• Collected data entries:
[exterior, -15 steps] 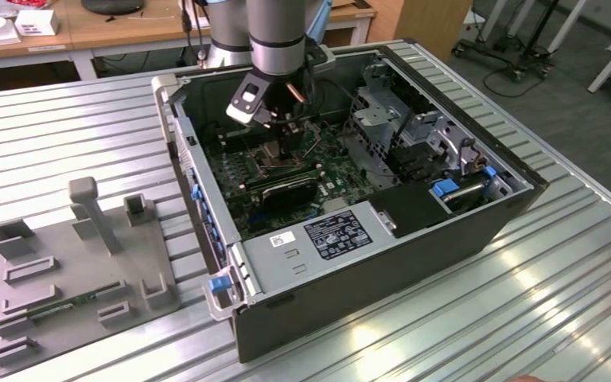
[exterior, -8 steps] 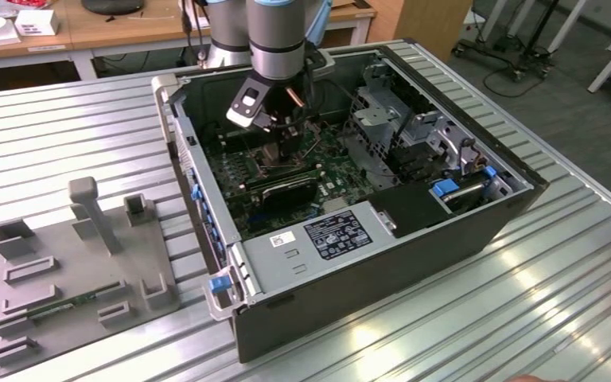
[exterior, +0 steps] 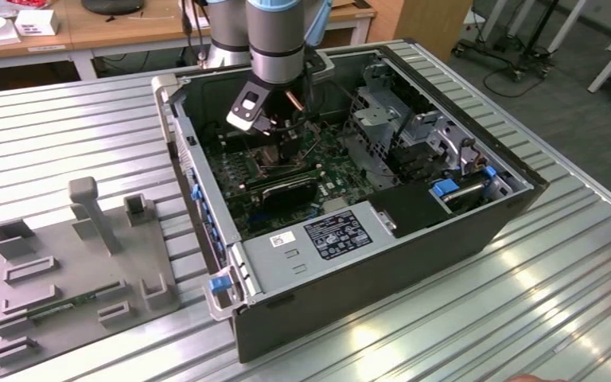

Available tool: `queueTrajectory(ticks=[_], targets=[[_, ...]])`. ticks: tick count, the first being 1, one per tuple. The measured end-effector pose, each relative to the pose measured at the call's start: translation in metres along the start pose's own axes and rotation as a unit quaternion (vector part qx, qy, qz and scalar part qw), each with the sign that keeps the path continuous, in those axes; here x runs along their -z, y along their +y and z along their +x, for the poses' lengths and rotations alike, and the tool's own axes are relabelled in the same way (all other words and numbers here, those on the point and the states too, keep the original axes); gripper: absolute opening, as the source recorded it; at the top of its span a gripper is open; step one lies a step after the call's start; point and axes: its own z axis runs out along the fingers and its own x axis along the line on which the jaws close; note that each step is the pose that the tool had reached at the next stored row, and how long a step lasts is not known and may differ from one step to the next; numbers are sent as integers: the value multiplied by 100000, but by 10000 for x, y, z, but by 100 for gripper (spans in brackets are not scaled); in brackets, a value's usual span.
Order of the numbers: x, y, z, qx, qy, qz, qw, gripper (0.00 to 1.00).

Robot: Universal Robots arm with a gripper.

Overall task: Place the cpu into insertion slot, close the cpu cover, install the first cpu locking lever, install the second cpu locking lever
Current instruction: 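Place the cpu into insertion slot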

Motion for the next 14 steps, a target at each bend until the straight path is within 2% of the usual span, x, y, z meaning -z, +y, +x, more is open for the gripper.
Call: queueTrajectory(ticks=[14], targets=[[-62,-10,-1,-10,90,-4,100000,54]])
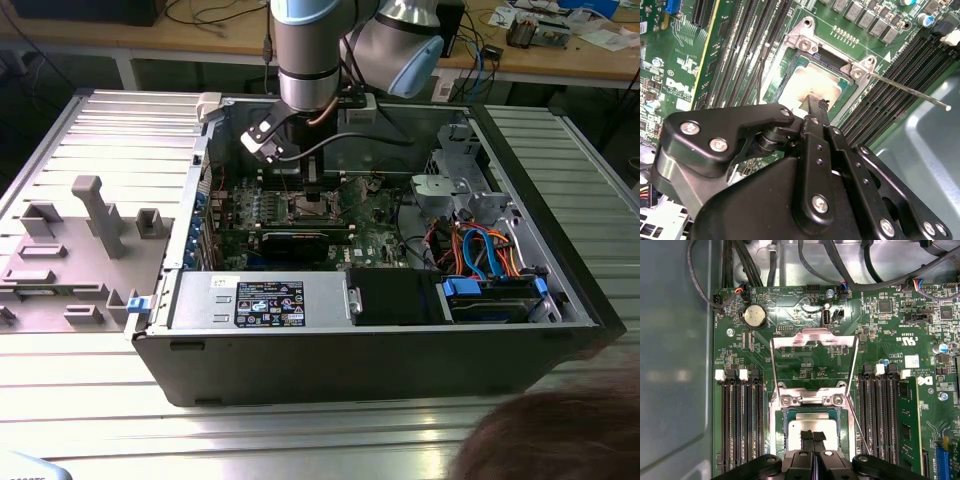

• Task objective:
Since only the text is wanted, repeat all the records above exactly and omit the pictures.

• Completed task:
[exterior, -15 steps] 
[exterior, -8 steps] 
[exterior, +0 steps] 

Available tool: `queueTrajectory(ticks=[_], targets=[[_, ...]])`. ticks: tick count, the first being 1, one per tuple. The measured end-effector pose, each relative to the pose measured at the call's start: translation in metres along the start pose's own axes and rotation as a unit quaternion (vector part qx, qy, qz and scalar part qw), each with the sign that keeps the path continuous, in those axes; here x runs along their -z, y along their +y and z along their +x, for the poses' lengths and rotations alike, and the tool's own axes are relabelled in the same way (all other words and numbers here, those on the point and the states too, keep the original axes); gripper: absolute opening, as the source recorded it; at the top of its span a gripper is open; step one lies a step after the call's start; point and axes: its own z axis runs out along the fingers and its own x axis along the line on which the jaws close; note that each step is the pose that the tool had reached at the next stored row, and how long a step lasts is not known and may differ from one step to the next; numbers are sent as integers: the value multiplied by 100000, but by 10000 for x, y, z, but by 100 for gripper (spans in brackets are not scaled); in brackets, a value's usual span.
Order of the numbers: x, y, z, qx, qy, qz, qw, gripper (0.00 to 1.00).

Robot: Universal Robots arm with a gripper.

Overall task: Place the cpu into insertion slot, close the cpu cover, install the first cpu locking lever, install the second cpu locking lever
Current instruction: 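Place the cpu into insertion slot
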
Motion for the next 14 steps, a target at each bend until the straight path is within 2% of the usual span, x, y, z meaning -z, +y, +x, more is open for the gripper.
Call: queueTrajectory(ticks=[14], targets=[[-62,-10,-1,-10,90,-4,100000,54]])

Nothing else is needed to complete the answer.